Enhanced-FQL($λ$), an Efficient and Interpretable RL with novel Fuzzy Eligibility Traces and Segmented Experience Replay
Mohsen Jalaeian-Farimani
TL;DR
The paper addresses the limitations of deep RL in continuous control by introducing Enhanced-FQL($\lambda$), a fuzzy reinforcement learning framework that uses a fuzzified Bellman operator with eligibility traces and segmented experience replay. By replacing neural networks with an interpretable fuzzy rule base, it achieves stable multi-step credit assignment, improved sample efficiency, and lower computational cost. The authors prove convergence under standard assumptions and demonstrate faster learning and reduced variance compared with baselines like n-step fuzzy TD and fuzzy SARSA($\lambda$), while approaching the performance of DDPG with significantly less computation. This approach is particularly suitable for safety-critical, resource-constrained scenarios where transparency and reliability are essential.
Abstract
This paper introduces a fuzzy reinforcement learning framework, Enhanced-FQL($λ$), that integrates novel Fuzzified Eligibility Traces (FET) and Segmented Experience Replay (SER) into fuzzy Q-learning with Fuzzified Bellman Equation (FBE) for continuous control tasks. The proposed approach employs an interpretable fuzzy rule base instead of complex neural architectures, while maintaining competitive performance through two key innovations: a fuzzified Bellman equation with eligibility traces for stable multi-step credit assignment, and a memory-efficient segment-based experience replay mechanism for enhanced sample efficiency. Theoretical analysis proves the proposed method convergence under standard assumptions.
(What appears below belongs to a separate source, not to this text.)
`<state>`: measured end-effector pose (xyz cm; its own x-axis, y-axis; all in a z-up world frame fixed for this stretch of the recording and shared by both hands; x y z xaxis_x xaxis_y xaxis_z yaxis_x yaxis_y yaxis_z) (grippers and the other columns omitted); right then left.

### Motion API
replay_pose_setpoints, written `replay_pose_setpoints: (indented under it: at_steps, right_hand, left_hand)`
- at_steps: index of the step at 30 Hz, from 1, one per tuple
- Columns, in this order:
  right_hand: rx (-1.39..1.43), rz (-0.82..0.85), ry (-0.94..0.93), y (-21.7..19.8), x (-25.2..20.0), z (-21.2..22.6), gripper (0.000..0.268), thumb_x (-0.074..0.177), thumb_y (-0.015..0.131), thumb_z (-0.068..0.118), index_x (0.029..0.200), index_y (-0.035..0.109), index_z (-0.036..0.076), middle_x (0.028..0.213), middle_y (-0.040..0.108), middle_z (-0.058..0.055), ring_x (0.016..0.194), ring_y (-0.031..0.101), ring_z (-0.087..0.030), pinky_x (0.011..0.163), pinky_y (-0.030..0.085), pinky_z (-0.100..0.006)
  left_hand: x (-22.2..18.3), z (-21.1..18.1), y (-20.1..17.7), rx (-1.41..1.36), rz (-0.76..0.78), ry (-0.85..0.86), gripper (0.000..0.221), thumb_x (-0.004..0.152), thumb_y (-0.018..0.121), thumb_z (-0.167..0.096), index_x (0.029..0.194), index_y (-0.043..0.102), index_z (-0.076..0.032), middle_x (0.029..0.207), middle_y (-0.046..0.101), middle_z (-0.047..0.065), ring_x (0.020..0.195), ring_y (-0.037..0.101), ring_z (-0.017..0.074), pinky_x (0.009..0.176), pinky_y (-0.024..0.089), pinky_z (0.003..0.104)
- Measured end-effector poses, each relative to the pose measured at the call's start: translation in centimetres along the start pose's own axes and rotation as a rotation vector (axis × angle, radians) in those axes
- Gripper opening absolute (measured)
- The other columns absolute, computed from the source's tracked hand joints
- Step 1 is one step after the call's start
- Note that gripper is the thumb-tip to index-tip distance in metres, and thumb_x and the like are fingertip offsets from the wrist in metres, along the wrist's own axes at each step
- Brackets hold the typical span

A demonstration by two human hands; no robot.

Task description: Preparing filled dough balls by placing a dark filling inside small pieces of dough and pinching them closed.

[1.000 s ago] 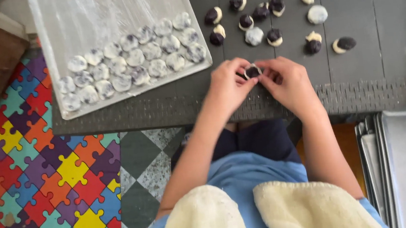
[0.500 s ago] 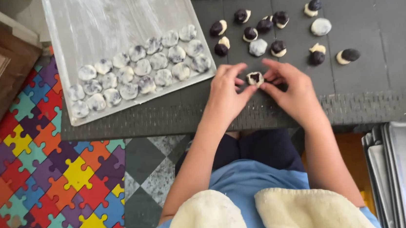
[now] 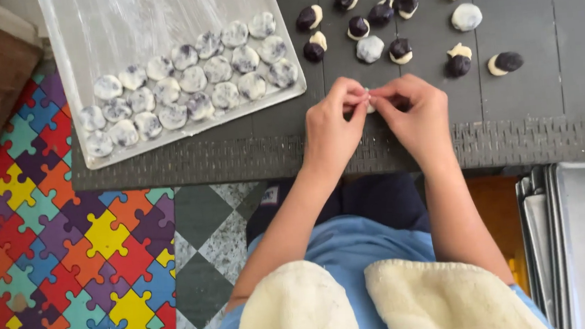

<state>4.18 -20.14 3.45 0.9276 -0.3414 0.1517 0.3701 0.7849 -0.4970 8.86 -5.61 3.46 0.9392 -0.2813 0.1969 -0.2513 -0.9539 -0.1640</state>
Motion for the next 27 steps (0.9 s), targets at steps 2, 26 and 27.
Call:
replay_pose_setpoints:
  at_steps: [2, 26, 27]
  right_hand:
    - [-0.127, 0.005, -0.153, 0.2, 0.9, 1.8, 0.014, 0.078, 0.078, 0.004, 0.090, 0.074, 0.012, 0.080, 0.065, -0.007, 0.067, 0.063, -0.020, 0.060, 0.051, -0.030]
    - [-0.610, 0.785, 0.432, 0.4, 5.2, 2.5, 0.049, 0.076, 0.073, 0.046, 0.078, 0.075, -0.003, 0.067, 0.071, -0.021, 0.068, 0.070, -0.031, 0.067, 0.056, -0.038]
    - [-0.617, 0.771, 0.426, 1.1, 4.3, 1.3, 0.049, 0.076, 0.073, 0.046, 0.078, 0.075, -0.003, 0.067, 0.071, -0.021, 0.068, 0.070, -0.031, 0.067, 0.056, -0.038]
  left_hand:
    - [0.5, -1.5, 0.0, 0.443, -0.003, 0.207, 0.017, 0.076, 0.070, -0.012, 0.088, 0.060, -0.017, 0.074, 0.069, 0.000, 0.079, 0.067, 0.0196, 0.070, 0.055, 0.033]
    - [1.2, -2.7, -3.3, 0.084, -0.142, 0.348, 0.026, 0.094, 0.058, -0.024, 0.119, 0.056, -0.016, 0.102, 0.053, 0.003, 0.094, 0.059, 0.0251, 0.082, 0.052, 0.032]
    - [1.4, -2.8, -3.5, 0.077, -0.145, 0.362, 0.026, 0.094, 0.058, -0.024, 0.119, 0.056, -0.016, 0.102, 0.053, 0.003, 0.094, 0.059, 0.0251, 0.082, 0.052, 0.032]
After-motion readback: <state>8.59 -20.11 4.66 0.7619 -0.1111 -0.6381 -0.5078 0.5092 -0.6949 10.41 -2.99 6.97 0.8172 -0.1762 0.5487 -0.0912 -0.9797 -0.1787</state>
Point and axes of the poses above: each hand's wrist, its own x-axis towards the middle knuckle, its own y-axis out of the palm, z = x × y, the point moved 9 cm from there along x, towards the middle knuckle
Extensive evaluations in continuous control domains demonstrate that Enhanced-FQL($λ$) achieves superior sample efficiency and reduced variance compared to n-step fuzzy TD and fuzzy SARSA($λ$) baselines, while maintaining substantially lower computational complexity than deep RL alternatives such as DDPG. The framework's inherent interpretability, combined with its computational efficiency and theoretical convergence guarantees, makes it particularly suitable for safety-critical applications where transparency and resource constraints are essential.